つまり智彦自身が蟲毒によって作られた頂点であるが故に、呪いを自身の力へと変えたのでは、と。

それが意味するのは、智彦の存在が如何に脅威であるか、だ。


「むぅ、欲しいな。……是非、我が一族に欲しい!」

「御大、それでは……?」

「うむ!婚約者のフリと言ってはいたが、是非、世恋の正式な婚約者として進めようかの!」


祭庵の声に湧く、黒服達。

彼らもまた、養老樹せれんに婚約者がいない事を憂いていたのだ。


(あーらら、八俣サン、厄介な人に目、付けられたデスね。でも、せれん様の幸せ考えるから、フレーフレーしますデス)
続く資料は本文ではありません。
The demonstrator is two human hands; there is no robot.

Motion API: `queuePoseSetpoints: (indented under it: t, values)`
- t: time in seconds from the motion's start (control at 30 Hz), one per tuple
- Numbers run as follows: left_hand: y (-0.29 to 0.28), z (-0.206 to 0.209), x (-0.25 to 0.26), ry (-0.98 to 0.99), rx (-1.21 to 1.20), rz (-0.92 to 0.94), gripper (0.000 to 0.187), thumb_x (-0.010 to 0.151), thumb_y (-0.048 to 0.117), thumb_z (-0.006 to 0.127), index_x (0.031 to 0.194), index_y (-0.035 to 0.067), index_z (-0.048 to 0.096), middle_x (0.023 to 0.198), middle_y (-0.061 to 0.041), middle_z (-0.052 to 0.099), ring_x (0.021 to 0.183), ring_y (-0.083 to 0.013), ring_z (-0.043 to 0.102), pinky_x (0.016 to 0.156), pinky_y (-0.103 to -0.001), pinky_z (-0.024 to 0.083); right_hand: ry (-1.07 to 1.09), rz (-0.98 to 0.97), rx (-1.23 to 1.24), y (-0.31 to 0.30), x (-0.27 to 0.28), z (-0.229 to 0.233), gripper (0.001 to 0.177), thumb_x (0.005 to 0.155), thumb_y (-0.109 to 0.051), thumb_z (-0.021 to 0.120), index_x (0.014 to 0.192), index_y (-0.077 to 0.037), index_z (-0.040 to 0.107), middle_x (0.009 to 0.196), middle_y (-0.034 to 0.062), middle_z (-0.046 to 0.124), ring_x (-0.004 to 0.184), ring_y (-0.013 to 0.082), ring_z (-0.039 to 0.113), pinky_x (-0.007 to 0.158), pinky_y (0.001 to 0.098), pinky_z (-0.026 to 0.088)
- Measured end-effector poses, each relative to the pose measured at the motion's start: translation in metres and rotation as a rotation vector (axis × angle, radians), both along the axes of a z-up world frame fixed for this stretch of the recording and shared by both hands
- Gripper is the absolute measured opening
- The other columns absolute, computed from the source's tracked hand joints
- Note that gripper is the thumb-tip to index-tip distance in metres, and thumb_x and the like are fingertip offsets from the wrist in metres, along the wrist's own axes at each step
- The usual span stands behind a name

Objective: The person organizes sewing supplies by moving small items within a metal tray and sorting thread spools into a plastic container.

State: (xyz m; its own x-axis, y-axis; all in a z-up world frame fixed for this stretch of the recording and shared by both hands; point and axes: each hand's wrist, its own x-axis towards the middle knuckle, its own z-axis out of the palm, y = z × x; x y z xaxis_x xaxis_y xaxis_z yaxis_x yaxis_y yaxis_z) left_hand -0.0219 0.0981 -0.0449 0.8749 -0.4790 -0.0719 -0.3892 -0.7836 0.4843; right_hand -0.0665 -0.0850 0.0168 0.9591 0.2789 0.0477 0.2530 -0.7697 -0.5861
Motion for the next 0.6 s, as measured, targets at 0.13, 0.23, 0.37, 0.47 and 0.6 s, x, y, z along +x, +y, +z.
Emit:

祭庵は早速、智彦の情報を収集するように黒服へと指示し始める。

今後、養老樹グループは総力を挙げて、智彦を懐柔し始めるだろう。


(……この流れ!つまり婚約者居る身で、縣と淫靡テーション……尊い!)


智彦の周りは今以上に騒がしくなるだろうな、と。

いつもより元気な黒服達を眺めながら、迫浴は口角を上げた。






一方、パーティー会場には、人や車が続々と到着していた。

そこで、熾天使会所属の見張りが、とある車両に異常を感知する。


「おい、あの大型車両から霊的な反応が二つもあるぞ」

「ホントね。……あぁ、アレ、今回のイベントの参加者たちよ」


見張りの一人が、手元のタブレットを操作し、情報を集める。


「あの夢見羅観香が乗ってるみたいね。なら、加宮嶺衣奈の霊も一緒って事」

「あぁ、じゃあ二人分だから問題無いか」


見張りは気付かなかった。

羅観香と嶺衣奈が重なり、霊的な反応が一つとして認識されている事に。

つまり、合計三つの霊的反応が、ある事に。



もうすぐ、パーティーが始まる。